Again, this is what the Supreme Court said in 1979, almost 40 years ago.

Yet in 2010, when Allah was in jail pretrial, he was kept in solitary confinement. He sued the jail officials he claimed were responsible for violating his rights and four federal judges agreed with him that this treatment was unconstitutional — first, the trial-level judge, and then three judges assigned to the case on appeal. According to one of the judges who ruled on Allah’s case, the jail officials failed to provide any justification why this was necessary even though “the extremity of the conditions imposed upon Allah come perilously close to the Supreme Court’s description of ‘loading a detainee with chains and shackles and throwing him in a dungeon.’” 

When four federal judges agree that your rights were violated, that should mean there’s some kind of remedy, right?

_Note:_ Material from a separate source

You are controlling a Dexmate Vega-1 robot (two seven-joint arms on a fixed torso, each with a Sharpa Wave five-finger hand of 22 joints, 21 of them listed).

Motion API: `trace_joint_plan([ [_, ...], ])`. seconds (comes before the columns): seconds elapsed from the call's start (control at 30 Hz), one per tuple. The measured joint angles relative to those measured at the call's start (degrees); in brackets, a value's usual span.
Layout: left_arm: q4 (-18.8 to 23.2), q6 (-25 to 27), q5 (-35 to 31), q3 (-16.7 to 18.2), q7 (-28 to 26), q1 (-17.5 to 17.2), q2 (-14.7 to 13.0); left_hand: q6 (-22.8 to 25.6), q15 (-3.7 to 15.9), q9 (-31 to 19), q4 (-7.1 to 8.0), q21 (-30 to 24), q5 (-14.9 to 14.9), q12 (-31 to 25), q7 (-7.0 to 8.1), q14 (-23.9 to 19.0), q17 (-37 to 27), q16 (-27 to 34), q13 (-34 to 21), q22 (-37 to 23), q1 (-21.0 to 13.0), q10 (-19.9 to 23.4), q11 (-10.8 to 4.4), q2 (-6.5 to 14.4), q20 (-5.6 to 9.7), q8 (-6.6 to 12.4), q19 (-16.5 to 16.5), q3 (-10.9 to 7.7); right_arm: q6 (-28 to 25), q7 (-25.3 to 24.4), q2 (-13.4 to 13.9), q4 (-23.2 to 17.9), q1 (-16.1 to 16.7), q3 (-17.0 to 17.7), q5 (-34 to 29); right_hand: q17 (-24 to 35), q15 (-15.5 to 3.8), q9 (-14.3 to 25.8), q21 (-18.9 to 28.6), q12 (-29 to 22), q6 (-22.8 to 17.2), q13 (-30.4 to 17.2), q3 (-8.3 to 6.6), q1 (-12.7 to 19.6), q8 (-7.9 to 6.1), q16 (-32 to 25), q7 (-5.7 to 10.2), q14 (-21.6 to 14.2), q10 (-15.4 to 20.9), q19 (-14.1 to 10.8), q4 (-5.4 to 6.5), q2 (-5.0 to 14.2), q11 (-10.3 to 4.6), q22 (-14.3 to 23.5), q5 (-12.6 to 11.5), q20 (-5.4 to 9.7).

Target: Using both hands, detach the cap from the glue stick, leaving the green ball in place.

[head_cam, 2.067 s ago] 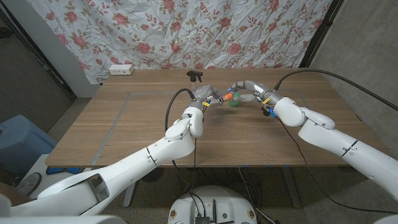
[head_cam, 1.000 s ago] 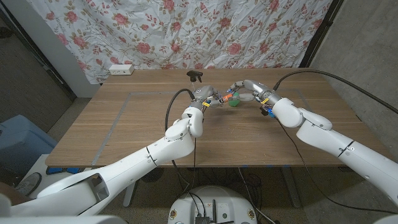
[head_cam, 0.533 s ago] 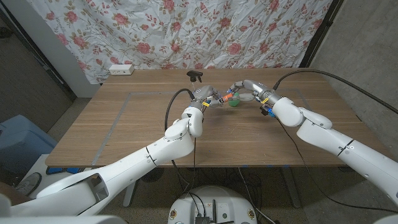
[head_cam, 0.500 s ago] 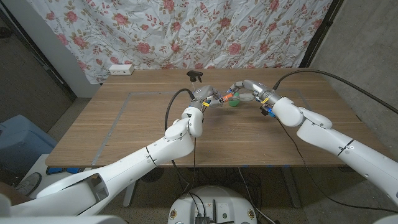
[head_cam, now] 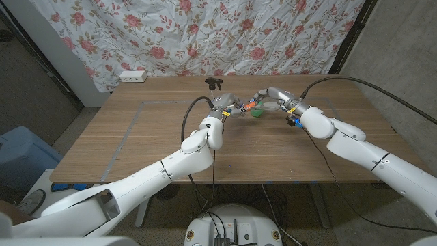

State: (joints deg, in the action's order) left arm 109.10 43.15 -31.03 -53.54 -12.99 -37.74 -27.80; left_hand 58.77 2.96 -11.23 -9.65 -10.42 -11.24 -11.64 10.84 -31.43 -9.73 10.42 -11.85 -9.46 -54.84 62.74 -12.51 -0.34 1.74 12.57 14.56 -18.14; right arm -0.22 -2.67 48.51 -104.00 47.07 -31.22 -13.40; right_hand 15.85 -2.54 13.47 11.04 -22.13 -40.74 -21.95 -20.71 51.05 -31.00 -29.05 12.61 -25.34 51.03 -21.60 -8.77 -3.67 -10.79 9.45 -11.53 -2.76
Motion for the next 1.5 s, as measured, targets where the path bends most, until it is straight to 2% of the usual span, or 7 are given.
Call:
trace_joint_plan([
  [0.1,-0.1,-0.2,0.0,0.0,0.1,0.1,0.1,0.0,0.0,0.0,0.0,0.0,0.0,0.1,0.0,0.0,0.0,0.0,0.0,0.0,0.0,0.0,0.0,0.0,0.0,-0.01,0.0,0.0,0.1,-0.2,-0.1,0.1,0.0,0.1,0.0,0.2,-0.23,0.0,0.0,0.0,-0.4,-0.3,0.16,0.0,-0.4,-0.6,0.02,-0.4,0.5,0.0,0.15,0.0,-0.41,0.0,0.0,0.0],
  [0.3,-0.3,-0.5,0.1,-0.1,0.2,0.2,0.1,0.0,0.0,-0.1,0.0,0.0,0.0,0.2,0.0,0.0,0.0,0.0,0.0,0.0,0.0,0.0,0.0,0.0,0.0,-0.05,0.0,0.0,0.3,-0.5,-0.3,0.3,0.1,0.2,0.1,0.7,-0.09,0.4,0.0,0.0,-2.2,-0.3,0.57,0.4,-1.38,-1.5,0.08,-1.1,2.1,-0.2,-0.26,0.45,-0.88,0.0,0.0,0.23],
  [0.5,-0.6,-0.7,0.1,-0.1,0.3,0.4,0.2,0.0,0.0,-0.1,-0.01,0.0,0.0,0.3,0.0,0.0,0.0,0.0,0.0,0.0,0.0,0.0,0.0,0.0,0.0,-0.21,0.0,0.01,0.5,-0.8,-0.6,0.7,0.1,0.2,0.1,1.0,-0.34,0.7,0.0,0.0,-3.9,-0.4,0.94,0.9,-2.49,-2.6,0.2,-1.7,3.0,-1.5,-0.15,0.92,-1.18,0.0,0.4,0.23],
  [0.63,-0.8,-1.1,0.2,-0.1,0.3,0.4,0.2,0.0,0.0,-0.1,0.11,0.0,0.0,0.3,0.0,0.0,0.0,0.0,0.0,0.0,0.0,0.0,0.0,0.0,0.0,-0.22,0.0,0.13,0.6,-0.8,-0.7,0.9,-0.1,0.2,0.2,1.1,-0.13,0.8,0.0,0.0,-4.4,-0.4,1.35,1.4,-2.72,-3.1,0.09,-1.9,3.8,-2.0,-0.23,1.45,-1.19,0.0,0.4,0.0],
  [0.73,-0.9,-1.2,0.2,-0.1,0.4,0.5,0.2,0.0,0.0,-0.1,0.17,0.0,0.1,0.3,0.0,0.0,0.0,0.0,0.0,0.0,0.0,0.0,0.0,0.0,0.0,-0.23,0.0,0.2,0.7,-0.8,-0.7,1.0,-0.2,0.2,0.3,1.1,0.08,1.0,0.0,0.0,-4.5,-0.3,1.43,1.7,-3.1,-3.3,-0.01,-2.1,4.5,-2.5,-0.16,1.74,-1.38,0.0,0.4,0.4],
  [1.17,-1.3,-1.3,0.3,-0.1,0.6,0.6,0.2,0.1,0.0,-0.1,0.16,0.0,0.2,0.2,0.11,0.0,0.0,0.0,0.0,0.0,0.0,0.0,0.0,0.0,0.0,-0.43,0.0,0.2,1.6,0.0,-0.9,1.9,-0.9,0.2,1.2,1.3,-0.03,0.1,0.0,0.0,-6.0,0.3,1.67,3.0,-3.35,-4.7,0.05,-3.5,7.0,-2.7,-0.4,3.03,-1.5,0.0,0.4,0.61],
  [1.5,-2.0,-1.5,0.3,-0.1,0.6,1.0,0.5,0.1,0.0,-0.1,0.15,0.0,0.0,0.2,0.11,0.0,0.0,0.0,0.0,0.0,0.0,0.0,-0.01,0.0,0.0,-0.21,0.0,0.21,2.8,0.3,-1.2,3.0,-1.4,0.1,1.9,1.6,-0.33,-0.7,0.0,0.0,-7.8,0.9,1.9,5.1,-3.79,-5.3,-0.14,-4.2,9.0,-3.0,-0.64,3.47,-1.6,0.0,0.5,1.67],
])
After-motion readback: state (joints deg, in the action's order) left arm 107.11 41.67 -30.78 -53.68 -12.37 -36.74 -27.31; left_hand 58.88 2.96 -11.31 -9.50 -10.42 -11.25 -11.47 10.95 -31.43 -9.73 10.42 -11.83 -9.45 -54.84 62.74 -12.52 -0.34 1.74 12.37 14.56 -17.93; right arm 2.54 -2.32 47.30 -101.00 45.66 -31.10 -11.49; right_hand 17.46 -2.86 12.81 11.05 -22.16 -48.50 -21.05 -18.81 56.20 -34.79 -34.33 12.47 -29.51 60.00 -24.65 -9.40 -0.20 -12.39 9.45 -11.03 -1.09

Wrong.

Despite the similarity between what the Supreme Court said was unconstitutional in 1979 and the conditions of Allah’s pretrial confinement, two of the three judges who heard Allah’s case on appeal concluded that qualified immunity shields the jail officials from liability — meaning Allah has no recourse for the infringement on his rights.

And he’s not the only one.

The doctrine of qualified immunity undermines our constitutional rights, including the right to be free from unreasonable searches and seizures, the right to be free from cruel and unusual punishment, and the right to be free from racial discrimination. Qualified immunity is one of the many barriers standing in the way of justice and accountability when the police use excessive force disproportionately against people of color.

Now Allah is asking the Supreme Court to hear his case and to reconsider qualified immunity. The ACLU has joined forces with 14 organizations to file a friend-of-the-court brief in support of Allah’s ongoing fight for justice. This coalition includes organizations representing a broad range of ideological perspectives — from criminal justice reform groups to law enforcement. The ideological diversity of our coalition is a clear indication of a larger truth: People across the political spectrum and from many backgrounds believe in a robust remedy when the government violates an individual’s constitutional rights.

This diverse group has come together to urge the Supreme Court to abandon or reform qualified immunity so that victims of official misconduct can hold the government accountable. This simple goal reflects a foundational value: Our government is supposed to be based on the rule of law, not the rule of men. But as Chief Justice Marshall admonished in 1803, our government “will certainly cease to deserve this high appellation, if the laws furnish no remedy for the violation of a vested legal right.”